Corporations are the anti-Christ, word up.

Whenever Carleton S. (Carly) Fiorina tells
me the global race to the bottom is just the
"inevitable evolution of business practices",
I'm reminded of that old saying about Israel
being "our only friend in the Middle East".
Before 1948, when Britain confabulated Israel,
*everyone* in the Middle East was our friend!
Now that we're Sharon's lackey, *everyone* is
our sworn blood-oath enemy unto death. Hmmm.

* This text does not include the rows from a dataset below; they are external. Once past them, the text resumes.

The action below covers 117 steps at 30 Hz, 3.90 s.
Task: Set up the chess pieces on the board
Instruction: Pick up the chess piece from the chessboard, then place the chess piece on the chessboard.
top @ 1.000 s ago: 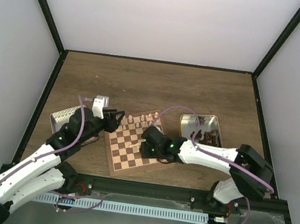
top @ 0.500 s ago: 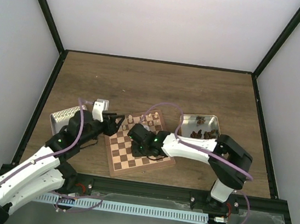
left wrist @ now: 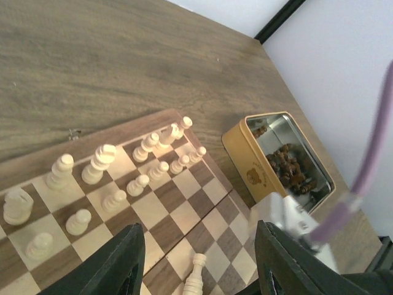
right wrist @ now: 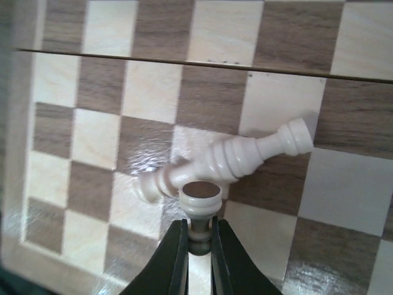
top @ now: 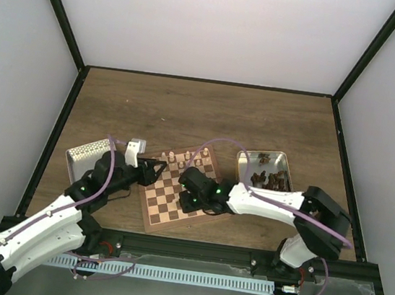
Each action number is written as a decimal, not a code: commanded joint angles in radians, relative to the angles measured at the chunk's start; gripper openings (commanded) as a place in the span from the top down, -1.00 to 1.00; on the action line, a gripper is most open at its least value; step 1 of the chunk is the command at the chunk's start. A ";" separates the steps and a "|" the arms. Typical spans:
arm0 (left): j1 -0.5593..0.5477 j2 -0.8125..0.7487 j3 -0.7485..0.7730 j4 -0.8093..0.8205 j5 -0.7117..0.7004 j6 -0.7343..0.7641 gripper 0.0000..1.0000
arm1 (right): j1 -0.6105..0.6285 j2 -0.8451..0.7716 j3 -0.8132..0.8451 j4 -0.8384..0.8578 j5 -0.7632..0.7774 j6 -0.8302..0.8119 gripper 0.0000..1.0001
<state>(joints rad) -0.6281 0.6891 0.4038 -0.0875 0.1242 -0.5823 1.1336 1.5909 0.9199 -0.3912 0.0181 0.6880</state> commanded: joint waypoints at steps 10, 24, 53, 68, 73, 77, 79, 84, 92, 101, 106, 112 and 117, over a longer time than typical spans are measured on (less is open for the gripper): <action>0.001 0.028 -0.081 0.183 0.118 -0.073 -0.10 | -0.012 -0.234 -0.172 0.325 -0.040 -0.100 0.99; 0.001 0.057 -0.113 0.289 0.251 -0.166 -0.09 | -0.023 -0.358 -0.360 0.637 -0.068 -0.085 0.99; 0.001 0.151 -0.154 0.439 0.481 -0.306 0.38 | -0.023 -0.344 -0.329 0.788 -0.052 -0.178 0.98; 0.003 0.098 -0.019 0.291 0.351 -0.427 0.82 | -0.023 -0.439 -0.372 0.904 -0.024 -0.033 -0.10; 0.004 0.112 0.033 0.311 0.301 -0.658 0.82 | -0.023 -0.461 -0.382 1.032 0.033 0.117 -0.18; 0.004 0.117 0.021 0.448 0.300 -0.878 0.82 | -0.023 -0.434 -0.346 0.994 0.115 0.208 -0.16; 0.004 0.119 0.026 0.485 0.296 -0.959 0.82 | -0.024 -0.423 -0.338 0.979 0.165 0.231 -0.14; 0.004 0.117 0.031 0.535 0.288 -1.102 0.82 | -0.023 -0.387 -0.305 1.026 0.166 0.173 0.06; 0.004 0.092 0.032 0.527 0.262 -1.162 0.83 | -0.023 -0.340 -0.271 1.096 0.164 0.140 0.55; 0.004 0.035 0.044 0.361 0.203 -1.041 0.46 | -0.023 -0.350 -0.228 0.912 0.178 0.155 0.99; 0.007 -0.035 0.069 0.026 0.005 -0.721 -0.13 | -0.025 -0.318 -0.099 0.526 0.163 0.147 0.99; 0.007 -0.091 0.177 -0.292 -0.366 -0.350 -0.28 | -0.025 -0.148 0.099 0.054 0.038 0.041 0.99; 0.007 -0.118 0.351 -0.445 -0.617 -0.146 -0.29 | 0.002 0.067 0.340 -0.196 0.009 -0.053 0.99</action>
<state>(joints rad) -0.6224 0.6064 0.6258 -0.3672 -0.2207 -0.9874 1.1183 1.5360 1.0981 -0.2741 0.0685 0.7330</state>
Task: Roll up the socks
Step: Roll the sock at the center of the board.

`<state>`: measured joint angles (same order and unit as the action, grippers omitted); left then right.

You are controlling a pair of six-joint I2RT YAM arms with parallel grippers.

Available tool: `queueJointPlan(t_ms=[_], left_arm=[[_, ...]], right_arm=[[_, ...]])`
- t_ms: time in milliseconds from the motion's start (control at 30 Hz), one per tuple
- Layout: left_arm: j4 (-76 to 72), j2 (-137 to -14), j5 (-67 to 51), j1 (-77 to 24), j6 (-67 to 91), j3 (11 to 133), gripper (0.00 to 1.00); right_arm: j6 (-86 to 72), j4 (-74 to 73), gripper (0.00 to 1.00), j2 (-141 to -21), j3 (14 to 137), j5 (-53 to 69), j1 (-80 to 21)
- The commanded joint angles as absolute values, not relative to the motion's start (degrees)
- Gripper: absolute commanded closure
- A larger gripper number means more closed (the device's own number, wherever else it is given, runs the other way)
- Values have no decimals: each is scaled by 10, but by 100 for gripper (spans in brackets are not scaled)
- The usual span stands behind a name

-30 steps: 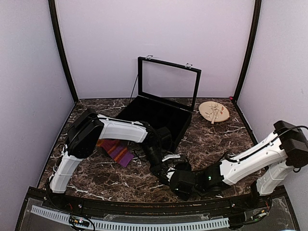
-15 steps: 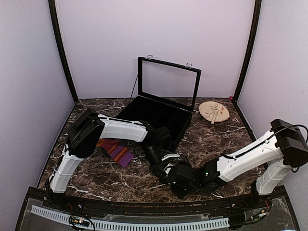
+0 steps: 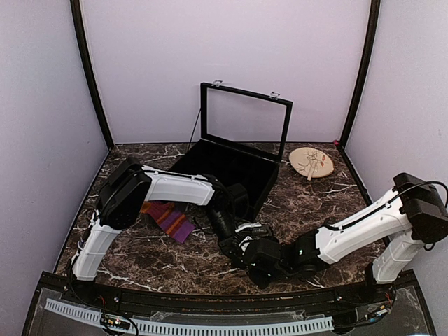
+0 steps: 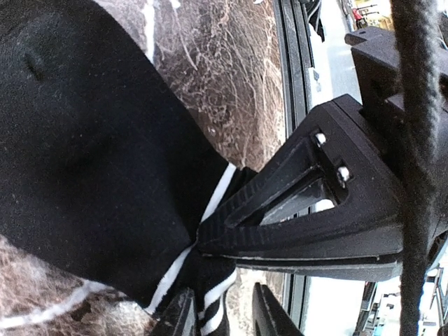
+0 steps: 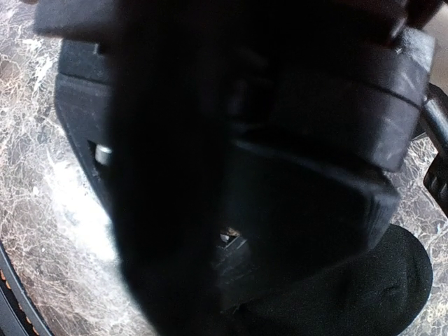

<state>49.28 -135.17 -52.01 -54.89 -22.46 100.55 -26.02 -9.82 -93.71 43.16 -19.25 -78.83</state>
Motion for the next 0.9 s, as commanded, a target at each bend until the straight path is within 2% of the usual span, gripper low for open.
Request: queueJointPlan(t_ms=[0, 167, 233, 667, 867], left_arm=[[501, -1351, -476, -542, -213, 1005, 68], [465, -1325, -464, -526, -191, 971, 65], [440, -1307, -463, -518, -181, 951, 60], [341, -1235, -428, -508, -148, 860, 60], [274, -1187, -377, -505, -134, 805, 60]], right_arm=[[-271, -139, 99, -951, 408, -171, -779], [-270, -130, 99, -942, 402, -159, -779], [-270, -126, 99, -939, 399, -153, -779], [-278, -104, 99, -917, 381, -112, -770], [-286, -83, 99, -886, 369, -76, -755]])
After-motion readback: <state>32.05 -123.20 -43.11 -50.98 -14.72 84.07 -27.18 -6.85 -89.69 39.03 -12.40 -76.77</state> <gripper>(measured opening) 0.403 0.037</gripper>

Before trans-national corporations and the
Fourth Reich of Corporate-State Fascism under
Reagan, I had a pretty good union job. Then
under Reagan's piss-on-my-back-and-tell-me-
it's-raining "trickle down" economics, I got
RIF'd by "downsizing" (load the donkey double).
Then after ten years of going it alone, SOHO,
my company got eaten alive by the Borg, MSFT,
which pays no taxes, in fact, gets a *refund*!
Now it's post-9/11, I'm a have-gun-will-travel, and they're telling me they're shopping my job out for $12/hr in India or points west.

Take it or leave it.

So when Carly, or Condi, or whatever her name
is, talks about global outsourcing, I tell her
the same thing the Gulf Coast shrimpers told
the International Trade Commission: tariffs!
Tariff the mutherf&*kers! Make them pay their
corporate taxes! Make them pay worker benefits!
Make them absorb their impact on local community!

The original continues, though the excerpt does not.